Quel rapport entretenons-nous avec le livre ? Cette question qui a fait l’objet de plusieurs conférences auparavant, était le principal sujet de réflexion à la rencontre mensuelle de l’Institut fondamental de l’Afrique noire (Ifan) hier, tenue sur le thème des politiques culturelles. L’ancien ministre de la Culture de Abdou Diouf, Abdoulaye Elimane Kane et la romancière Aminata Sow Fall étaient les animateurs du débat. Ce qui fait la spécificité du livre, note le philosophe Kane, c’est qu’il est un objet physique avec lequel «nous entretenons un rapport charnel», une relation que l’on n’a pas avec le numérique. «Le livre a un prestige qui est assez particulier, il véhicule le rêve, l’utopie, ses bienfaits sont aussi vitaux que la nourriture, on ne peut pas se nourrir sans nourrir l’esprit», consent l’ex-ministre et auteur. Il exhorte aussi les jeunes à s’intéresser à toutes les formes de lecture «à condition d’avoir le sens du discernement». Car explique Abdoulaye Elimane Kane, le plaisir de lire constitue un aiguillon aux études, à aller de l’avant et aussi une possibilité de rattraper les handicaps sociaux et culturels.
Pour la romancière Aminata Sow Fall, l’accessibilité du livre reste le moyen le plus sûr pour inciter à la lecture. Pour l’auteur de«La Grève des bàttu ou les déchets humains» (1979), lauréate du Grand prix littéraire d’Afrique noire en 1980, dire «il faut lire»sans qu’il n’y ait pas des moyens derrière est presque comme un slogan sans écho. «Il faut amener la lecture vers la population, mettre la lecture à la portée des gens et créer des conditions pour que cela attire».
Et pour cela, préconise-t-elle, il faut entreprendre des actions en mettant dans chaque quartier, une petite carte et y installer des bibliothèques. «Ce n’est pas parce que les jeunes ne lisent plus, c’est tout simplement qu’ils n’ont plus accès aux livres et rien n’est fait pour les inciter à la lecture. Si ces actions sont menées comme on le faisait avant, vous verrez comment les jeunes fréquenteront ces bibliothèques».
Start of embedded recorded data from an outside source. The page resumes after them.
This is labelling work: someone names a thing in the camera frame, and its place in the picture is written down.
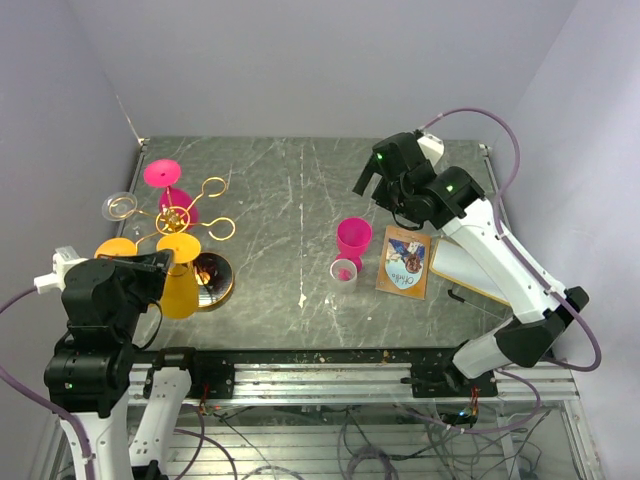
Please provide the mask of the yellow wine glass front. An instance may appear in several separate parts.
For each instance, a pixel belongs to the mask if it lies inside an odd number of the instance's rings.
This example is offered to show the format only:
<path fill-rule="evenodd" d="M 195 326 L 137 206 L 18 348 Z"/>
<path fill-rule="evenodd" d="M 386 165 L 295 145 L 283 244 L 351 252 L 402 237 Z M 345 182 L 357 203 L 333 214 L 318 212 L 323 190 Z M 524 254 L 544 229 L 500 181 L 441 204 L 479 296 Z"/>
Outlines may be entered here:
<path fill-rule="evenodd" d="M 159 304 L 170 319 L 188 318 L 199 307 L 199 285 L 193 262 L 201 253 L 200 241 L 188 233 L 173 233 L 157 242 L 156 251 L 162 250 L 170 250 L 172 259 Z"/>

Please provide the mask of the pink wine glass front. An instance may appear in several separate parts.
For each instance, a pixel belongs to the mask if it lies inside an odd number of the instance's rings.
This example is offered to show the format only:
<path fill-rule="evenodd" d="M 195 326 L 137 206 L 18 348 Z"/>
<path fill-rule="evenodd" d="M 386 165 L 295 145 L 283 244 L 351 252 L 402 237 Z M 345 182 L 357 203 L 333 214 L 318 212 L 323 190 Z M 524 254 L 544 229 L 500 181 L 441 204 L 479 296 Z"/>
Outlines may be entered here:
<path fill-rule="evenodd" d="M 358 273 L 363 268 L 362 256 L 368 250 L 373 237 L 371 224 L 361 217 L 349 217 L 340 222 L 336 229 L 336 259 L 351 261 Z"/>

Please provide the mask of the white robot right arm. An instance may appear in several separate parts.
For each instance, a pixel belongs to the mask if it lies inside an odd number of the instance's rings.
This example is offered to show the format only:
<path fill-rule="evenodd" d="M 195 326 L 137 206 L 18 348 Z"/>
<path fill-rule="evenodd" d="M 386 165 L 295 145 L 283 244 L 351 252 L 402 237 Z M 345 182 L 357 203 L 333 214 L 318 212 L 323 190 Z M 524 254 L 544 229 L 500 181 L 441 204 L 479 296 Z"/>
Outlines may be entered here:
<path fill-rule="evenodd" d="M 476 262 L 503 294 L 510 320 L 461 344 L 442 366 L 442 387 L 459 396 L 476 378 L 514 363 L 531 368 L 589 302 L 580 286 L 568 288 L 548 274 L 494 215 L 485 191 L 463 168 L 436 172 L 425 136 L 402 132 L 376 143 L 353 191 L 380 180 L 375 203 L 419 229 L 430 223 Z"/>

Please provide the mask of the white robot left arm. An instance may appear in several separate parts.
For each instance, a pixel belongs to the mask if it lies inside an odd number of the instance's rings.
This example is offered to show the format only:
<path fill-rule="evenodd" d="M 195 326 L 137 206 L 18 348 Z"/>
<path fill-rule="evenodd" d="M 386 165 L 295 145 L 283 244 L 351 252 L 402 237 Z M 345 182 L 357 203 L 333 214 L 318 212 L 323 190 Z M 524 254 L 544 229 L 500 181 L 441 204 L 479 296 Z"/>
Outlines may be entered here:
<path fill-rule="evenodd" d="M 141 314 L 163 294 L 174 253 L 84 259 L 57 249 L 52 271 L 35 279 L 39 293 L 61 292 L 67 332 L 44 373 L 79 479 L 165 479 L 168 441 L 183 401 L 203 387 L 189 347 L 161 350 L 148 372 L 147 400 L 136 435 L 128 436 L 133 342 Z"/>

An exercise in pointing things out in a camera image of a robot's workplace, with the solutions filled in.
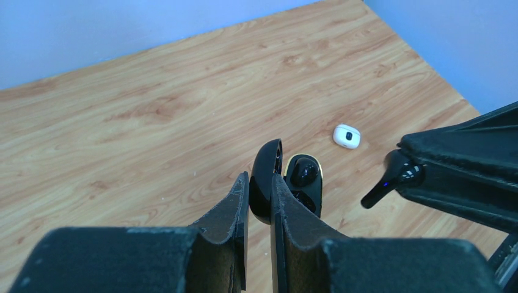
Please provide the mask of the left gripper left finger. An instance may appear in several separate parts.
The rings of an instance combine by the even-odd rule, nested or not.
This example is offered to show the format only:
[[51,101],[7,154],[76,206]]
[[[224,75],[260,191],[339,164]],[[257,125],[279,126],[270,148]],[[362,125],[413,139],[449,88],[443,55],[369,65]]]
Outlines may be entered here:
[[249,176],[188,226],[62,227],[29,254],[11,292],[241,292]]

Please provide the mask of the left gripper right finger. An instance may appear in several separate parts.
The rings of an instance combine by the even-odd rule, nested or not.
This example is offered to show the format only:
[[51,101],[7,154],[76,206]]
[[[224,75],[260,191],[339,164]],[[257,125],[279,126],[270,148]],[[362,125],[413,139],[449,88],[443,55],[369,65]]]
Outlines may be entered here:
[[272,177],[274,292],[500,292],[486,259],[460,239],[350,238]]

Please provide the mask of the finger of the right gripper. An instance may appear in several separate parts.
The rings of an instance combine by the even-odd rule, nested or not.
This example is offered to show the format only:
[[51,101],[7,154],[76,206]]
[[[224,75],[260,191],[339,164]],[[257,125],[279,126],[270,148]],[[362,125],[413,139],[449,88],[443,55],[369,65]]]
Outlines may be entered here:
[[402,136],[416,161],[498,183],[517,182],[517,103],[469,121]]
[[517,186],[428,165],[418,186],[398,187],[405,199],[506,233],[517,233]]

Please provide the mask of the black earbud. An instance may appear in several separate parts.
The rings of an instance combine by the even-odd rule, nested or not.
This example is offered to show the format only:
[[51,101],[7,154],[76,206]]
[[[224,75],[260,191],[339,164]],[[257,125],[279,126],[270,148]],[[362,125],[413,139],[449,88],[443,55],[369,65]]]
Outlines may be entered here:
[[424,166],[400,150],[393,150],[386,155],[384,167],[382,178],[360,201],[366,209],[372,208],[391,191],[400,187],[419,186],[425,178]]
[[305,187],[311,185],[318,174],[318,163],[308,157],[302,157],[295,162],[290,181],[293,186]]

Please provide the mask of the white earbud charging case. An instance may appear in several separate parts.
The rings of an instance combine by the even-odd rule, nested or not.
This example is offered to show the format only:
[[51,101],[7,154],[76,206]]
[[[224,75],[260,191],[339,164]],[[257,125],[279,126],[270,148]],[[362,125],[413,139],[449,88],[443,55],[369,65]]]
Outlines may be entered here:
[[334,142],[347,149],[356,149],[360,145],[361,133],[350,125],[340,124],[333,133]]

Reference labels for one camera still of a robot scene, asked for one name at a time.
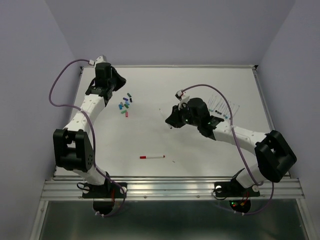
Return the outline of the maroon capped pen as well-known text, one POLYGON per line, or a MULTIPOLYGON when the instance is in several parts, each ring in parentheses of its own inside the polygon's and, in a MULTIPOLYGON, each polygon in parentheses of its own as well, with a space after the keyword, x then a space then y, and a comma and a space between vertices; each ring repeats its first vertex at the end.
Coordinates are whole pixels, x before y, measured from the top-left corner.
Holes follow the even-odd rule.
POLYGON ((166 118, 166 116, 165 116, 165 114, 163 113, 163 111, 162 111, 161 108, 159 108, 159 112, 160 112, 160 114, 161 114, 161 116, 162 116, 165 124, 168 126, 168 128, 169 128, 169 129, 173 129, 173 127, 172 127, 169 123, 166 122, 166 119, 167 119, 167 118, 166 118))

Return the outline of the red capped pen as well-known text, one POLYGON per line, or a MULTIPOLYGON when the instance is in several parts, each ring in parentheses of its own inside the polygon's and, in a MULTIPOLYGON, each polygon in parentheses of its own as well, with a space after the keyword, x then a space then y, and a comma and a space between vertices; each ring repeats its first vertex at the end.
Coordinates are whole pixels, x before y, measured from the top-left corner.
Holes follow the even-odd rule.
POLYGON ((165 158, 165 155, 142 155, 139 157, 139 159, 163 159, 165 158))

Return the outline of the pink capped pen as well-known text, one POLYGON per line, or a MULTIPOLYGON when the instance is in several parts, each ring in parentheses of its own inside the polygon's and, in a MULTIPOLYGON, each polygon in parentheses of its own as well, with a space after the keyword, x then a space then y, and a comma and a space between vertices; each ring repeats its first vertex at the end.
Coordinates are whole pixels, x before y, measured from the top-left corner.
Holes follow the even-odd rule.
POLYGON ((207 106, 208 106, 209 109, 211 108, 211 105, 212 105, 212 102, 213 102, 214 98, 215 98, 215 96, 212 94, 211 97, 208 100, 208 105, 207 106))

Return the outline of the dark green pen body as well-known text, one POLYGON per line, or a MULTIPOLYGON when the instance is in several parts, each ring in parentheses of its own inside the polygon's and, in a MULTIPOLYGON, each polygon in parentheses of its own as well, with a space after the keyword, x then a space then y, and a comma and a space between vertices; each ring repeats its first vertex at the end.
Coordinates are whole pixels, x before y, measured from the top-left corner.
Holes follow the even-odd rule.
POLYGON ((224 106, 223 106, 223 108, 221 109, 221 111, 220 111, 220 115, 225 115, 225 112, 226 112, 226 110, 228 109, 228 106, 227 106, 227 103, 226 102, 224 102, 224 106))

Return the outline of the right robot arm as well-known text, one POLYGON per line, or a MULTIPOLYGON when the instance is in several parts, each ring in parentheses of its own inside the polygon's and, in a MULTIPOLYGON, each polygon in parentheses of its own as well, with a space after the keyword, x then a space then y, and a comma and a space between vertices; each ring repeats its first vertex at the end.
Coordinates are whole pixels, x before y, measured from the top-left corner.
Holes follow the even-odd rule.
POLYGON ((230 189, 235 195, 242 195, 251 186, 264 181, 280 182, 297 162, 296 155, 280 132, 256 132, 232 125, 229 120, 211 115, 201 98, 173 106, 165 122, 177 129, 185 125, 195 126, 202 136, 234 145, 256 157, 256 164, 247 165, 232 178, 230 189))

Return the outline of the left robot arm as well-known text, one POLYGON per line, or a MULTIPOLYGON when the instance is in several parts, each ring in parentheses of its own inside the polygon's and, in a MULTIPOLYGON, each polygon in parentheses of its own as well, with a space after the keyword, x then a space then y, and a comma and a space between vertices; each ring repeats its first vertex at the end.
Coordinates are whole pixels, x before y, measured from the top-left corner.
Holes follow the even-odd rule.
POLYGON ((109 103, 113 92, 126 84, 109 62, 94 63, 95 77, 85 91, 81 106, 72 105, 76 114, 62 129, 53 133, 55 164, 81 176, 100 197, 111 193, 111 179, 95 160, 94 122, 109 103))

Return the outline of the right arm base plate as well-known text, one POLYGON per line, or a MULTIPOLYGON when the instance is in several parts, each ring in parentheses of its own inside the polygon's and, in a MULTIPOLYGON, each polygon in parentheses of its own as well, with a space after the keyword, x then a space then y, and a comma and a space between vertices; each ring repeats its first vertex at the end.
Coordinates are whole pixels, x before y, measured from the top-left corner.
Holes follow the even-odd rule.
POLYGON ((219 181, 214 184, 212 195, 220 201, 228 199, 230 210, 245 215, 251 209, 251 198, 259 197, 260 191, 253 187, 244 188, 236 182, 219 181))

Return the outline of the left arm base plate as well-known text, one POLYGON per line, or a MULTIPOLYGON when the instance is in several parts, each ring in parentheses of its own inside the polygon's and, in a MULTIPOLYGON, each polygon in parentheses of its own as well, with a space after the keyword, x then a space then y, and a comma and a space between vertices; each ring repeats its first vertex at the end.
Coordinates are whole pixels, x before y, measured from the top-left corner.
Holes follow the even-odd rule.
POLYGON ((92 185, 78 182, 77 188, 82 191, 82 198, 93 200, 92 208, 96 216, 108 218, 115 216, 122 210, 126 197, 126 182, 120 182, 120 187, 114 183, 110 185, 92 185))

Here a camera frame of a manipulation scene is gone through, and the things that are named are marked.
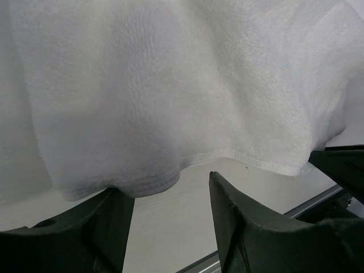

Même si certains constatent le contraire, car pour eux, le livre plus principalement, la lecture, ne fait plus partie des préoccupations majeures de la population et ce depuis l’apparition des nouvelles technologies de l’information et de la communication. Pour l’ancien ministre de la Culture Abdoulaye Elimane Kane, le livre qui était tout puissant à l’époque, perd désormais du terrain. La cause du déclin ? La concurrence entre le livre physique et le numérique est bien réelle, même si croit Kane, les gens ont tendance à «exagérer sur la force de l’image par rapport au livre». Le philosophe reconnait qu’avec l’arrivée de la télévision, les rapports que nous entretenons entre nous ont changé. «Nous avions une vie communautaire très riche, mais depuis que la télévision est arrivée, les enfants ne regardent plus la grand-mère, mais l’écran», regrette-t-il.